Cousteau et Bienvenu, l'exigence dans le travail
Elle fait la connaissance de l’équipe américaine de Metromedia, John Soh, Marshall Flaum, où une équipe conséquente travaille sur chaque film : un réalisateur de montage, un auteur, un écrivain, un musicien, 2 ou 3 secrétaires de production. Elle apprend et assimile comment ils conçoivent la série. Mais comme elle tient à le rappeler, Cousteau s’est toujours impliqué fortement. Il portait énormément d’attention au sens des textes, à leur musicalité. « Il corrigeait constamment, explique-t-elle.
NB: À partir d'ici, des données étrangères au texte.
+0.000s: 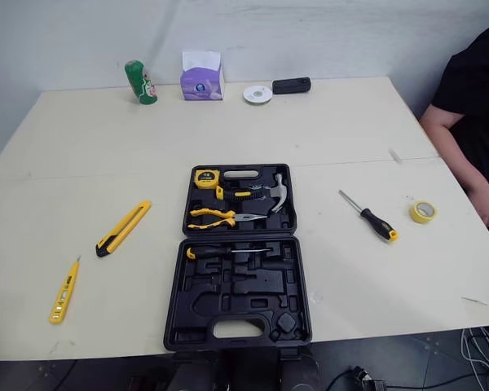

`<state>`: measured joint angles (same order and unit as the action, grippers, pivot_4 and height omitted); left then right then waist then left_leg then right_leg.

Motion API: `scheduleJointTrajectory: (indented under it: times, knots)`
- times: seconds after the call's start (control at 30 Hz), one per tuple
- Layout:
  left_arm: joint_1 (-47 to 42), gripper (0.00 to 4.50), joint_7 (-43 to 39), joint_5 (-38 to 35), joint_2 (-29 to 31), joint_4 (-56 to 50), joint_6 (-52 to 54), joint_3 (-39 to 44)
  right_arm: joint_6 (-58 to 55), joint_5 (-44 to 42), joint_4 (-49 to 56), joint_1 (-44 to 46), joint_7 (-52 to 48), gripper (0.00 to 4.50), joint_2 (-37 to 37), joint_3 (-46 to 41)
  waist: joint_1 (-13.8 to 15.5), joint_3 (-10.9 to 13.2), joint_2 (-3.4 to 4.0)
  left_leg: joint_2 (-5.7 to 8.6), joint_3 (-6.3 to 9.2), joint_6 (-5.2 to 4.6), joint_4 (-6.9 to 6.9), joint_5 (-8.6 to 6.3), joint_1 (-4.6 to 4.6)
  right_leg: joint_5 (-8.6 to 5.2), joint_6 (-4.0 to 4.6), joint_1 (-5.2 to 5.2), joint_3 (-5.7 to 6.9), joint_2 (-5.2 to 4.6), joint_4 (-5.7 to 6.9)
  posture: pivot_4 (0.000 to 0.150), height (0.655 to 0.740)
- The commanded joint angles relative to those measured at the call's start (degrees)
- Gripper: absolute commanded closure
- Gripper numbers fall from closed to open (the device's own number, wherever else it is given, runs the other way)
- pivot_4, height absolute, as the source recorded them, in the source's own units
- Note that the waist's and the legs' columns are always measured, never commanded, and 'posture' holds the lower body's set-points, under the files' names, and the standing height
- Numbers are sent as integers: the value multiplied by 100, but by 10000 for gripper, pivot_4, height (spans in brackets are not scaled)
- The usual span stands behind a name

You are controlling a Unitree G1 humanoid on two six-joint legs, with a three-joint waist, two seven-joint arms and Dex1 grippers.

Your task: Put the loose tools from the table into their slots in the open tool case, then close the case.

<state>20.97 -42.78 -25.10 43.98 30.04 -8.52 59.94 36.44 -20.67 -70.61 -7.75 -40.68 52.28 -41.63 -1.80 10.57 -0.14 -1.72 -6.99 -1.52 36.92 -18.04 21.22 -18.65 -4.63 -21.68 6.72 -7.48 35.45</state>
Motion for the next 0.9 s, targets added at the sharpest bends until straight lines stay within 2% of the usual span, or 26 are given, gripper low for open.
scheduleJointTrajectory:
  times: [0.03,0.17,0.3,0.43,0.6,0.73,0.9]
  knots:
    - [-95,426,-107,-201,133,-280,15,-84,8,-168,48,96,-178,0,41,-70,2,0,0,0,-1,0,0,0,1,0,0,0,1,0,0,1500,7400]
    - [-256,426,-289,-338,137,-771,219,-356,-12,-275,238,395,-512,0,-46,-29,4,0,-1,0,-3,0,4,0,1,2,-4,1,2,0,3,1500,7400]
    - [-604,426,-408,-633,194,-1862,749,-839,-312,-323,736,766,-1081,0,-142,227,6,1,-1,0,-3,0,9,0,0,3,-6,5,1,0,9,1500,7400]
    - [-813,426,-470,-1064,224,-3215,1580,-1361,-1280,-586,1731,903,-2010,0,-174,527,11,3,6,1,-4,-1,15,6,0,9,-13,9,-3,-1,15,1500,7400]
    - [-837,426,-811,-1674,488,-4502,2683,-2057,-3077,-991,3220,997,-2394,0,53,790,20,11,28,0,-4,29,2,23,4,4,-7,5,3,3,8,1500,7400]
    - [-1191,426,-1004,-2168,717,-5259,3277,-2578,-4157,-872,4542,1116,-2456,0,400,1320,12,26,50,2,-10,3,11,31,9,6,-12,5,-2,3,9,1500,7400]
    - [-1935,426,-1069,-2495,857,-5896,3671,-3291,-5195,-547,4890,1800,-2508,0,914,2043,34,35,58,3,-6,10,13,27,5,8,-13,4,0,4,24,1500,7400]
On arrivait à l’auditorium pour enregistrer les commentaires, on avait les images, les textes. Ce qui devait prendre une heure ou deux prenait la journée entière, débordait le soir, parfois la nuit. C’était essentiel pour lui ».
La mémoire des films Cousteau
Hedwige Bienvenu assura la direction de montage de la plupart des films Cousteau produits entre 1975 et 1988, plus de 32 films sont signés d’elle, y compris les films de rétrospective, qui puisent dans les images d’archives jusqu’à 1942. Ayant passé plus de temps à sa table de montage à visionner les images Cousteau que n’importe quelle autre personne, elle incarnait la mémoire des films Cousteau. Sa disparition est une lourde perte. Le sublime « Voyage au Bout du Monde », récit de l’aventure en Antarctique de la Calypso, constitue un des fleurons de son art.
L’Equipe Cousteau se joint à la peine de sa famille et ses amis et leur souhaite toutes nos condoléances.